Posted: 04 Mar 2020 07:57 AM PST

As rituals change to avoid the spread of coronavirus, it's time to look into people's souls instead

On Sunday, at St Mary's church in Harbourne, Birmingham, Father John told us there would be a few changes during mass. Mindful of coronavirus – no respecter of nations or faiths – there would be no blessed chalice and the communion wafers would be placed only in our hands, not on our tongues. There had been no holy water to bless ourselves with on the way in. And Fr John assured us it should not be taken as rudeness when he didn't shake hands with each of us on the way out.
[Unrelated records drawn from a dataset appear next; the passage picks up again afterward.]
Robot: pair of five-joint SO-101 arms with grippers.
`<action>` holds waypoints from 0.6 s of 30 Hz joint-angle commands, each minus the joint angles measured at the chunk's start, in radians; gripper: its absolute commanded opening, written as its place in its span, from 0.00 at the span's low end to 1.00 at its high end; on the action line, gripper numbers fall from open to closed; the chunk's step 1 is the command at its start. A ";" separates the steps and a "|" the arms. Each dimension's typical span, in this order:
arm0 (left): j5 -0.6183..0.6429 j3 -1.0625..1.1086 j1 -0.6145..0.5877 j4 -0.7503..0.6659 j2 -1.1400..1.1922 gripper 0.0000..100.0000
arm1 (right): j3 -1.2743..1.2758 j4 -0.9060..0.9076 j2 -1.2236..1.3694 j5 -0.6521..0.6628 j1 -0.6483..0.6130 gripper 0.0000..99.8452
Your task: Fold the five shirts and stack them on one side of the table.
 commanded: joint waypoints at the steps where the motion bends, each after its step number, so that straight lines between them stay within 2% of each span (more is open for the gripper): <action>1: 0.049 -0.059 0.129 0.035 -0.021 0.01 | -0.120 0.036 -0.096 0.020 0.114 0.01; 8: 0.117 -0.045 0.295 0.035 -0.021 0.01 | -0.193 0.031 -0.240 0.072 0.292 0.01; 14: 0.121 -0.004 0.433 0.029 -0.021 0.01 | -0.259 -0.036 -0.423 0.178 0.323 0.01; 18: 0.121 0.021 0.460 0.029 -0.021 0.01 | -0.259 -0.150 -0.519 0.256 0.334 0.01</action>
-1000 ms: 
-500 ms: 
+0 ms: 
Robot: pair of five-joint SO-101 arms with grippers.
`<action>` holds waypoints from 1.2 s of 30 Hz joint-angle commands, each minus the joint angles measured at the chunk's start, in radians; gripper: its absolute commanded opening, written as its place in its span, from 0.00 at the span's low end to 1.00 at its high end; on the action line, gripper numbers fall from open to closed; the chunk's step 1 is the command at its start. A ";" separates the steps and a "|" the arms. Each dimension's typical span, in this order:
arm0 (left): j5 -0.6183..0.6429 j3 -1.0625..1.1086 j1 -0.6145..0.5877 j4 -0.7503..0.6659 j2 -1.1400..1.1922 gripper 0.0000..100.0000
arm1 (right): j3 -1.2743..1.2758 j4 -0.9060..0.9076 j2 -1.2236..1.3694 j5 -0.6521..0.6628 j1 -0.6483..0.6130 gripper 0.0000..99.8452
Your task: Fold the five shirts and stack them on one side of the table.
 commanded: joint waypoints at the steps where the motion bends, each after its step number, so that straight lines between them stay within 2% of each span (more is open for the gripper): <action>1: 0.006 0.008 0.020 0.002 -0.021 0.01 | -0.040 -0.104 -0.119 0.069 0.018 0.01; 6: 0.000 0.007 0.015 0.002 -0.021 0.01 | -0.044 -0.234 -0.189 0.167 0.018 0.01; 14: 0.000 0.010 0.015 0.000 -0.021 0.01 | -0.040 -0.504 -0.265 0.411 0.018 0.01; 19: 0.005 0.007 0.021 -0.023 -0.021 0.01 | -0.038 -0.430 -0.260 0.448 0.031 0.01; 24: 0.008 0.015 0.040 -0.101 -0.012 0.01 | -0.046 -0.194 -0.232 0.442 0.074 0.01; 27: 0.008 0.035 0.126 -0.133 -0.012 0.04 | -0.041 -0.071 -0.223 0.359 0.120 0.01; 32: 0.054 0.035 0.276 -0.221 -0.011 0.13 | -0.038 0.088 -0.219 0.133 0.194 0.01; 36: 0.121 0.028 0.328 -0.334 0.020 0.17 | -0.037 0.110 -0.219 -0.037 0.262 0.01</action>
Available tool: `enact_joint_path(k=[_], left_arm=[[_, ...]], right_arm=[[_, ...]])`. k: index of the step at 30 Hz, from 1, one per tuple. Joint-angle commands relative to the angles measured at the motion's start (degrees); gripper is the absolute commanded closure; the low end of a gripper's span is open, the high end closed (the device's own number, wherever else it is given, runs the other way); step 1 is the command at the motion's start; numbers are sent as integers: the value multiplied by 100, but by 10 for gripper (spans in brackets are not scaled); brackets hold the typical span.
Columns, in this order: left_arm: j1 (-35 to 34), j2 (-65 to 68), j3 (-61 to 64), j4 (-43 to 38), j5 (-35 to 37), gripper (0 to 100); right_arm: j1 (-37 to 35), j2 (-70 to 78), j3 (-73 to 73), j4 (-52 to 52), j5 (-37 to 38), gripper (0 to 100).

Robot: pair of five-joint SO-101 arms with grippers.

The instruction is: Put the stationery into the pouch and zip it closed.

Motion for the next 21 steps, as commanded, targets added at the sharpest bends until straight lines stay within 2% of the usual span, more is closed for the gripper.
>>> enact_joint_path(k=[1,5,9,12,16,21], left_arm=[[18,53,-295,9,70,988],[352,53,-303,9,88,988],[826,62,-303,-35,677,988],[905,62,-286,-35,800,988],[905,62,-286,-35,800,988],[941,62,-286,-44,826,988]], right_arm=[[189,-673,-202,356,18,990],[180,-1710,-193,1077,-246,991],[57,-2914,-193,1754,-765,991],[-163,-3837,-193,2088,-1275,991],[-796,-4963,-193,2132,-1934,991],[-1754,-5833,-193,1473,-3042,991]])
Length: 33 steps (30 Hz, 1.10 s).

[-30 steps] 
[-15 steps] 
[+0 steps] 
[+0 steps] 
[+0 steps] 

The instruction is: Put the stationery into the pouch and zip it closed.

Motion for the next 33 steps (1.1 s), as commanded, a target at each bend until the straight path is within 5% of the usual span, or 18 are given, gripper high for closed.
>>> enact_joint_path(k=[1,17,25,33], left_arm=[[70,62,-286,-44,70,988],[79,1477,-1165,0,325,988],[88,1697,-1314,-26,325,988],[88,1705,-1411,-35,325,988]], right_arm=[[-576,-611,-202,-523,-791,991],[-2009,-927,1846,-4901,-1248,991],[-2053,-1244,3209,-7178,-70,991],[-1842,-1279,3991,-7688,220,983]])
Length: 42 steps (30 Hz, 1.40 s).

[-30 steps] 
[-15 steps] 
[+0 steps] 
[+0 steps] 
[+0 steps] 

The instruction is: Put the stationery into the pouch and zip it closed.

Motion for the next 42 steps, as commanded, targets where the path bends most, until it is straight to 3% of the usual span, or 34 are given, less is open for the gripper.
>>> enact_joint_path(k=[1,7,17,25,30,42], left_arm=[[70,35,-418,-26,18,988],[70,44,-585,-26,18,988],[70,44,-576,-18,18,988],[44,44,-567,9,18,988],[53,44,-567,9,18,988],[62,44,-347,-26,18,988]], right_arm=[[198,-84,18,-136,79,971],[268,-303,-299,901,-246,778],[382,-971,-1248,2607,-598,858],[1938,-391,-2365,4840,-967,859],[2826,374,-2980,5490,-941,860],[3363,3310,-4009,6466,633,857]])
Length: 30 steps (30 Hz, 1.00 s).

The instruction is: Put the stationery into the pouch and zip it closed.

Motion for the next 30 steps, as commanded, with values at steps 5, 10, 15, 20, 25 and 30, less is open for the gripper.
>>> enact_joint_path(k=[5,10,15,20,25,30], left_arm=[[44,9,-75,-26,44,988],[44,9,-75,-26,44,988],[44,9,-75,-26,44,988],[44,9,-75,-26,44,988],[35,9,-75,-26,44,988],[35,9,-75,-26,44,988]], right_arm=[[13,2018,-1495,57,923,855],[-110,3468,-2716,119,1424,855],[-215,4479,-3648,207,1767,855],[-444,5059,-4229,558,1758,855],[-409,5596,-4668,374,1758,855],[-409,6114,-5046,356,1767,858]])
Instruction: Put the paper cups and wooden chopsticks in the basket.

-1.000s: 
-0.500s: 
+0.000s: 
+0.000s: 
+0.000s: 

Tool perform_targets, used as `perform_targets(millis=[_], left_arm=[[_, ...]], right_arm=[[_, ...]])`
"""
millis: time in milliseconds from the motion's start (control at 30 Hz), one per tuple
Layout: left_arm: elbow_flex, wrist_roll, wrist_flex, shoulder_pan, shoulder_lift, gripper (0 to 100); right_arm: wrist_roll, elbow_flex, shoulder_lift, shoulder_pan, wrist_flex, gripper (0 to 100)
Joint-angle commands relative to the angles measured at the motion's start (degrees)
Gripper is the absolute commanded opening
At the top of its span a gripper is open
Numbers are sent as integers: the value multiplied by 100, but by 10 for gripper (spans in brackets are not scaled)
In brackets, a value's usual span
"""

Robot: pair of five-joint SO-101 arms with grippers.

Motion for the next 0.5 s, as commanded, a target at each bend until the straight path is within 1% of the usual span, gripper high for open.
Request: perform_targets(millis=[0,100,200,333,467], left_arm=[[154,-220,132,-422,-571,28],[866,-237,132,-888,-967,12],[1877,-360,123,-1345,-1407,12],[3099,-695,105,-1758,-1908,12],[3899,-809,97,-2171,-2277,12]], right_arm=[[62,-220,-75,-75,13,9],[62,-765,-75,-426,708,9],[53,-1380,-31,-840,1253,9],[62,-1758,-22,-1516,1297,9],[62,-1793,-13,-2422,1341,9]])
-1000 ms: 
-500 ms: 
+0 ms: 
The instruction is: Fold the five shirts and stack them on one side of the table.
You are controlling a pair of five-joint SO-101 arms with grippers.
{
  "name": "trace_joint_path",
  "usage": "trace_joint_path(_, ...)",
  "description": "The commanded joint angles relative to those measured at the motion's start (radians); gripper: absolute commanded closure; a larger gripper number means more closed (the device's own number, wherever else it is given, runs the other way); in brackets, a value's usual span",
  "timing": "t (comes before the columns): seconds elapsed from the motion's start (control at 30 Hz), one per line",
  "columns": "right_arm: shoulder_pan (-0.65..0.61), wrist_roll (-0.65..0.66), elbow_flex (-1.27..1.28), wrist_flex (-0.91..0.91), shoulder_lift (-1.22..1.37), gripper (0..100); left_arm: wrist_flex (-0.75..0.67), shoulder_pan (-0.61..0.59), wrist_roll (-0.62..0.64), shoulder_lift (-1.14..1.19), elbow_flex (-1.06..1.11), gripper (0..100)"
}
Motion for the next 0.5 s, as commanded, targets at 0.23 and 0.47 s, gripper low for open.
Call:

I have never been one for the taking of the wafer directly on to the tongue; a bit old-school for me. But the ritual of the holy water – the four faint, soon-fading, watery marks on our foreheads and chests – have always kind of ached with meaning for me. But what really unsettled me was the plea not to shake hands during the sign of peace. Just in case you have never had the pleasure, the sign of peace, in a Catholic mass, comes between the Lord's Prayer and the breaking of the bread. The priest invites us to "Offer each other the sign of peace". We then shake hands with those around us and say: "Peace be with you". Before I was a Catholic, this bit astounded me. I would go along to mass with one or more of my beery, footbally college mates, and then suddenly we would be wishing each other peace, which wasn't the kind of thing we ever wished each other in the general run of things. Nice. It has always been a highlight of mass for me, and not only because it is a sign that you are, er, nearer to the end of mass than the beginning. I love it for its simplicity. Who, of whatever faith or none, could possibly object to having peace wished upon them?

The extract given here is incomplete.